Net cash flow is a measure of a company's ability to generate cash. It's the difference between the amount of money a company brings in from its operating activities and how much it spends on investing activities, such as buying property and equipment.

Cash flow isn't limited to just the net income figure reported in financial statements. It can include other sources of cash, such as proceeds from selling assets or shares issued as dividends.

The net cash flow figure indicates whether a company has enough cash on hand to pay its obligations and meet its short-term needs. But it doesn't tell you whether the business will be able to generate enough profits over time to be able to pay its long-term obligations like debt payments and pension expenses.

What is net cash flow example?

Net cash flow is the difference between your income and expenses. It's a measure of your cash flow over a period of time.

Net cash flow is often calculated at the end of the year, or on a monthly basis. The calculation involves adding up all the money you received during the year and subtracting any payments or expenses you made during that time period.

For example, if you have $10,000 in income and $2,000 in expenses, then your net cash flow is $8,000 ($10,000 - $2,000). This means that you had positive cash flow of $8,000 during the year.

How is net cash flow calculated?

Net cash flow is a financial statement that calculates the amount of liquid assets that a business has. This figure shows the difference between incoming and outgoing funds, and it helps investors determine if a company can pay off its debt.

Net cash flow is calculated by subtracting all expenses from revenues. For example, if a company has $100 in revenue and $50 in expenses, its net cash flow is $50.

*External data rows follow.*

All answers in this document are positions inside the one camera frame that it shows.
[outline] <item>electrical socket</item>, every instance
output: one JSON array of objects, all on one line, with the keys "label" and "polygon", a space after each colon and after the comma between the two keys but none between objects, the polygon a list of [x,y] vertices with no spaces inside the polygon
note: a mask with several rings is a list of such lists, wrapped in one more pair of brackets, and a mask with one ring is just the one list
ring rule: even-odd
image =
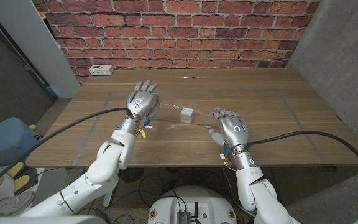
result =
[{"label": "electrical socket", "polygon": [[89,71],[91,75],[111,75],[114,68],[112,65],[92,65]]}]

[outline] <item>red brick wall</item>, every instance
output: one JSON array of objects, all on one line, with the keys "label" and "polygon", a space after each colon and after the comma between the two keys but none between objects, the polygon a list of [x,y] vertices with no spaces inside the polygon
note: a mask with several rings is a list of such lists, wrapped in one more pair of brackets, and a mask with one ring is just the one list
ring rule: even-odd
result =
[{"label": "red brick wall", "polygon": [[319,0],[44,0],[79,82],[117,68],[284,67]]}]

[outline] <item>blue container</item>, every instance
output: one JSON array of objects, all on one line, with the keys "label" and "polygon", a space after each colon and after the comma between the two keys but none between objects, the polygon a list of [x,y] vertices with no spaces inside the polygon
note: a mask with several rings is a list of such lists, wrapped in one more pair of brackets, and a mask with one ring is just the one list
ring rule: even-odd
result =
[{"label": "blue container", "polygon": [[38,140],[19,118],[9,118],[0,123],[0,167],[6,166],[27,154]]}]

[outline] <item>white cube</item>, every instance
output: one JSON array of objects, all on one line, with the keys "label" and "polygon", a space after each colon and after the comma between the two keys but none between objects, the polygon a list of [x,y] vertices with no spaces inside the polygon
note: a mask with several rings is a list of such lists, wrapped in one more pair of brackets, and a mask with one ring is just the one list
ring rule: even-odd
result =
[{"label": "white cube", "polygon": [[190,124],[192,119],[193,119],[193,109],[183,108],[180,113],[180,121]]}]

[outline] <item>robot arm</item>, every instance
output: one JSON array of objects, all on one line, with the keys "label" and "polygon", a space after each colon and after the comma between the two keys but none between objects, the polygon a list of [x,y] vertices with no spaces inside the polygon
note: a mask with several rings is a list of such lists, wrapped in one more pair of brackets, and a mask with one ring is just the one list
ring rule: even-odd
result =
[{"label": "robot arm", "polygon": [[[241,205],[247,211],[257,209],[255,224],[290,224],[299,223],[292,218],[285,207],[278,202],[273,185],[263,177],[262,170],[256,166],[254,158],[248,147],[248,127],[244,119],[236,112],[227,109],[215,108],[210,112],[219,123],[223,143],[233,150],[233,159],[237,167],[237,187]],[[207,126],[207,130],[214,141],[222,145],[219,133]]]},{"label": "robot arm", "polygon": [[106,195],[118,184],[118,171],[126,169],[131,162],[135,145],[135,134],[139,121],[148,113],[157,114],[160,101],[152,92],[158,87],[149,87],[150,80],[139,82],[127,100],[133,118],[125,117],[118,130],[99,148],[96,160],[88,171],[63,190],[31,208],[22,217],[46,217],[72,215],[90,201]]}]

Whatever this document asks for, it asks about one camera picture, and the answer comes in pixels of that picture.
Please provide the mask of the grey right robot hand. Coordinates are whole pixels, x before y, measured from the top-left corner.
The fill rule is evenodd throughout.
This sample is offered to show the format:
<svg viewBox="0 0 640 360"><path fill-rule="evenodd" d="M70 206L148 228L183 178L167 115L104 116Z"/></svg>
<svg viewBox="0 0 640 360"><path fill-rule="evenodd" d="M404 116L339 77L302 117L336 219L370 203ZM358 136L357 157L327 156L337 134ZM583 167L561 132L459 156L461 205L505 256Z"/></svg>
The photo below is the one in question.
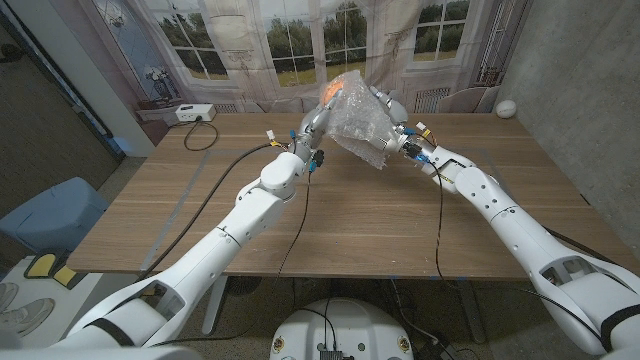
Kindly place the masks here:
<svg viewBox="0 0 640 360"><path fill-rule="evenodd" d="M384 154L401 153L416 163L430 163L434 147L406 126L408 113L404 106L374 86L370 86L369 91L380 102L388 119L374 125L368 143Z"/></svg>

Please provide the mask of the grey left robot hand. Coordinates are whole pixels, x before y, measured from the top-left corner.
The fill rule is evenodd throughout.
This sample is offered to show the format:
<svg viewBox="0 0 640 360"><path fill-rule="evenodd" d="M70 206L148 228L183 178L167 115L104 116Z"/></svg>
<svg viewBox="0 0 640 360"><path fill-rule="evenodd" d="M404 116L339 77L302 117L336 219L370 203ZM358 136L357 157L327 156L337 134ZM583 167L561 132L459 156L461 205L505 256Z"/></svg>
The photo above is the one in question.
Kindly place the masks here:
<svg viewBox="0 0 640 360"><path fill-rule="evenodd" d="M312 160L326 133L332 108L329 105L318 105L307 113L294 137L289 152L299 157L305 165Z"/></svg>

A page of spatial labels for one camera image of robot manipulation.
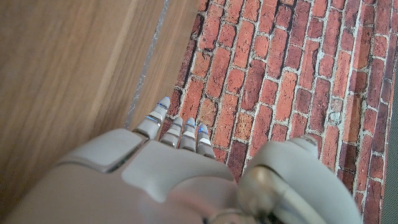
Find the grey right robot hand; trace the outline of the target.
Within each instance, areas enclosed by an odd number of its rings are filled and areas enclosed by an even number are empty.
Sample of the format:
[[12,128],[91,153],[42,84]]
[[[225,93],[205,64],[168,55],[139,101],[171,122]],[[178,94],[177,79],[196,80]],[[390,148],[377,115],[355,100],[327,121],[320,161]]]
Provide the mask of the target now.
[[308,135],[265,143],[239,179],[216,160],[204,124],[163,98],[132,131],[114,129],[63,156],[6,223],[359,223],[352,195]]

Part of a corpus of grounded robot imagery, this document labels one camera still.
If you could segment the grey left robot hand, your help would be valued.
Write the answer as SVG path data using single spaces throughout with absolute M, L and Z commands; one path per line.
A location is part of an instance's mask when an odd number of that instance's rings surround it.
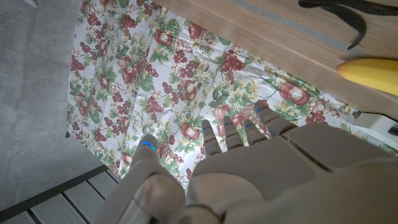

The calculation of net cash flow is important because it helps investors determine whether or not a company has enough money to pay off its debts. If the company generates more than enough income for these payments, then it's in a good position to fulfill its obligations. If not, then it may need to raise capital or reduce spending in order to meet those obligations

What is net cash flow formula?

The net cash flow formula is a financial calculation that measures the difference between the cash coming into your business and the cash going out of it. It's an important metric because it shows how much money is available to use for new projects or growth.

To find net cash flow, subtract all your expenses from all your revenue, then divide by the number of months in a year:

Cash Flow = Revenue – Expenses

For example, if you earn $1,000 over three months but spend $1,500 during that same period, your net cash flow would be negative: -$500.

The formula gives you an idea of whether you're making or losing money at any given point in time. It also helps you analyze how well different parts of your business are performing and how they relate to one another.

What is the difference between cash flow and net cash flow?

Cash flow is the amount of money you have in your bank account after paying your bills. Net cash flow is the amount of money you have left over after paying your bills.

People often use these two terms interchangeably, but they can mean different things depending on how they're used:

Cash flow: The amount of money coming into or going out of a business as indicated by the net change in its operating funds during a period, usually expressed in terms of cash, e.g. $5,000 per month.

Net cash flow: The difference between cash inflows and outflows for a business, usually expressed as an annual figure such as $100,000 per year.


Net cash flow is one of the most important financial metrics for a business. It measures the amount of cash that a company generates after taking into account all of its expenses and investments.

The net cash flow metric measures the amount of cash that your business has available to pay off debt, make future investments, or distribute to shareholders as dividends.

Net cash flow is calculated by adding up all of the revenue generated by a business over a certain period and subtracting any costs incurred during that same period.